Cependant, au delà des batailles de chiffres entre police et syndicats pour savoir si le mouvement s'essoufle ou pas, il n'y a pour l'instant que 30 millions de perdants, les 30 millions de salariés qui ne sont pas entendus.
L'union déparementale ne peut que s'associer à la décision de la confédération qui appelle, avec les autres organisations, à manifester encore le 02 octobre et à envisager une nouvelle journée d'action le 12 novembre. Personne ne défile par plaisir, personne ne perd une ou plusieurs journées de salaire par "fénéantise", comme parfois on peut l'entendre, mais c'est notre devoir de réclamer une réforme plus juste et efficace.
La France ne se résume pas à ses entreprises, et les entreprises ne se résument pas à leurs patrons. La plupart d'entre eux d'ailleurs, dans les TPE et PME, comprennent les revendications de leurs salariés. Il faut que nous parvenions à renouer le dialogue, avec le patronat et avec le gouvernement. Il faut qu'ils puissent entendre nos propositions, comme par exemple sur la pénibilité avec la création d'un livret de santé qui suivrait le salariés dans ses différents emplois.

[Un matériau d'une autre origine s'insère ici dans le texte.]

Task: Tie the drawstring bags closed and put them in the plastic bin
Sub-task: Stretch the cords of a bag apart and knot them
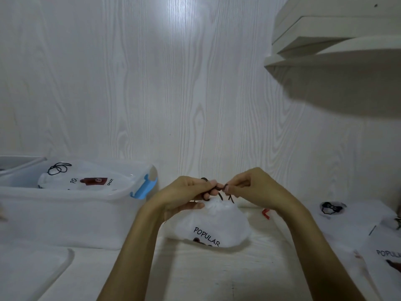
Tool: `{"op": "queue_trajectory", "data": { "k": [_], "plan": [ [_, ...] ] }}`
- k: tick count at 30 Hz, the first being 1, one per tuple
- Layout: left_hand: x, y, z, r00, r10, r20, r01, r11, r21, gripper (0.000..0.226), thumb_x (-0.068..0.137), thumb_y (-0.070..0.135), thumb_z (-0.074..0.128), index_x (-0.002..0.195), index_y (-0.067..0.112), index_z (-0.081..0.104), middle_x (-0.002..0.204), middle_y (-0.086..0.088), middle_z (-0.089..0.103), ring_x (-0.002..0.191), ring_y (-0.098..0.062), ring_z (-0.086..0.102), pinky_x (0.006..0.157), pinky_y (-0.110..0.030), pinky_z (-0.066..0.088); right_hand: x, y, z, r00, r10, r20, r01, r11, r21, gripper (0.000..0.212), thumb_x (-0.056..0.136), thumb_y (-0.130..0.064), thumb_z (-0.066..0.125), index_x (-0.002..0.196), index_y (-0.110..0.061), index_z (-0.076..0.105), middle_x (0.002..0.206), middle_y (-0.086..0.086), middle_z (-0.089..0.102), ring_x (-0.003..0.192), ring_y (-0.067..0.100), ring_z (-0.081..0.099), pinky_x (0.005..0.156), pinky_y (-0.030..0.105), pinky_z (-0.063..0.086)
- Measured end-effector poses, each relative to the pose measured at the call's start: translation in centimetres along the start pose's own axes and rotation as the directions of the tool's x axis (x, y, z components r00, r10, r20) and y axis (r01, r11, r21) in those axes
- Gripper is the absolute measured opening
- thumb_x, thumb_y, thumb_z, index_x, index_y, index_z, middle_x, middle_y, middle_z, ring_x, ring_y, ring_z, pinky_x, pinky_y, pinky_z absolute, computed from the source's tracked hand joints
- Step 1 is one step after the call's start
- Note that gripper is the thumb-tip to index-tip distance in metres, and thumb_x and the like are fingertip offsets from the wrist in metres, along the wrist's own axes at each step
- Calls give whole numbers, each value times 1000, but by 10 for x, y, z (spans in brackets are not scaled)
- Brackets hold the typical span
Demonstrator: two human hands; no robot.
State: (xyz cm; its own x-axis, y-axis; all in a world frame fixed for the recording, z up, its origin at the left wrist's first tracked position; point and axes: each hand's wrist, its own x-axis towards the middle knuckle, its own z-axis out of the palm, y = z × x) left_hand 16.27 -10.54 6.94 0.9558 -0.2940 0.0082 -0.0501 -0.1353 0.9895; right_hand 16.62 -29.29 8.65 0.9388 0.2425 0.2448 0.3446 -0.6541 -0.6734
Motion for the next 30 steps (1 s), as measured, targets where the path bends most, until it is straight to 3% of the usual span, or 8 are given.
{"op": "queue_trajectory", "data": {
  "k": [3,6,14,16,19,22,25,30],
  "plan": [
    [0,-1,-1,999,-10,-52,5,995,-98,18,90,28,60,89,16,74,64,11,66,58,3,58,55,-9,47,0,-2,-3,991,-73,-110,80,995,58,6,85,-25,68,86,-23,73,70,-8,72,66,-6,63,66,8,44],
    [1,-1,-4,997,-13,-76,-4,976,-217,17,87,23,64,91,9,74,67,5,66,57,0,58,54,-8,49,-6,-7,-12,994,-53,-92,63,991,118,8,84,-28,69,85,-22,74,52,-11,64,47,-7,52,59,10,41],
    [-4,-1,-8,999,-14,-42,3,964,-267,12,79,5,67,88,11,74,89,-6,74,77,-10,68,78,-19,56,-29,-37,-16,946,-55,321,80,995,-65,16,81,-41,68,78,-28,76,62,-11,68,52,-4,52,52,7,37],
    [-5,0,-8,999,-10,-36,1,971,-239,13,79,2,67,85,11,74,86,-5,74,72,-8,69,66,-15,57,-25,-37,-13,972,-67,224,97,987,-125,26,84,-48,59,81,-28,75,64,-12,67,52,-5,51,51,7,38],
    [-7,1,-10,998,11,-58,-20,986,-163,16,78,2,70,73,15,78,80,-1,74,68,-4,67,57,-9,52,-14,-29,-10,995,-96,-16,94,989,-112,16,87,-39,61,94,-27,69,85,-14,66,72,-1,57,68,14,44],
    [-7,2,-10,995,74,-72,-82,991,-105,16,78,1,69,75,15,77,80,-2,75,71,-5,68,61,-10,52,-9,-24,1,976,-111,188,131,986,-100,23,86,-32,65,109,-27,69,103,-15,67,82,-9,57,78,14,43],
    [-5,1,-9,983,129,-134,-131,991,-8,12,78,3,71,81,13,76,81,-1,75,75,-5,69,66,-13,52,-5,-17,7,989,-86,117,77,993,84,17,77,-30,75,93,-24,76,91,-8,74,81,-7,64,81,19,50],
    [-2,0,-9,904,298,-307,-277,954,111,13,75,2,75,82,14,76,78,1,76,74,-5,70,64,-12,51,-4,-13,7,999,-24,46,7,941,339,16,74,-23,78,85,-13,77,71,-9,72,62,-7,63,54,4,42]
  ]
}}
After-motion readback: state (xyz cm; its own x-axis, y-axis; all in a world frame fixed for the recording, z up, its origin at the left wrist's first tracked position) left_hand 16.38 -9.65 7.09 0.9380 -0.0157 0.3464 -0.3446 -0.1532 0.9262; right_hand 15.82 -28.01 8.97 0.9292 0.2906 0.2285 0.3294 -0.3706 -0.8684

Il faut malheureusement reconnaitre, que ce soit à l'assemblée nationale, dans les réunions de travail ou dans la rue, que le dialogue est aujourd'hui rompu. Comme seul argument, le gouvernement avance que nous serions "irresponsables". Nous allons bientôt fêter le centenaire de notre confédération. Le syndicalisme compte certainement plus de militants que les partis politique, avec des coûts d'adhésion bien supérieurs. Il serait temps de voir que nous sommes tous "responsables". C'est au nom de cette responsabilité que nous serons le 02 octobre pour manifester et proposer encore et toujours.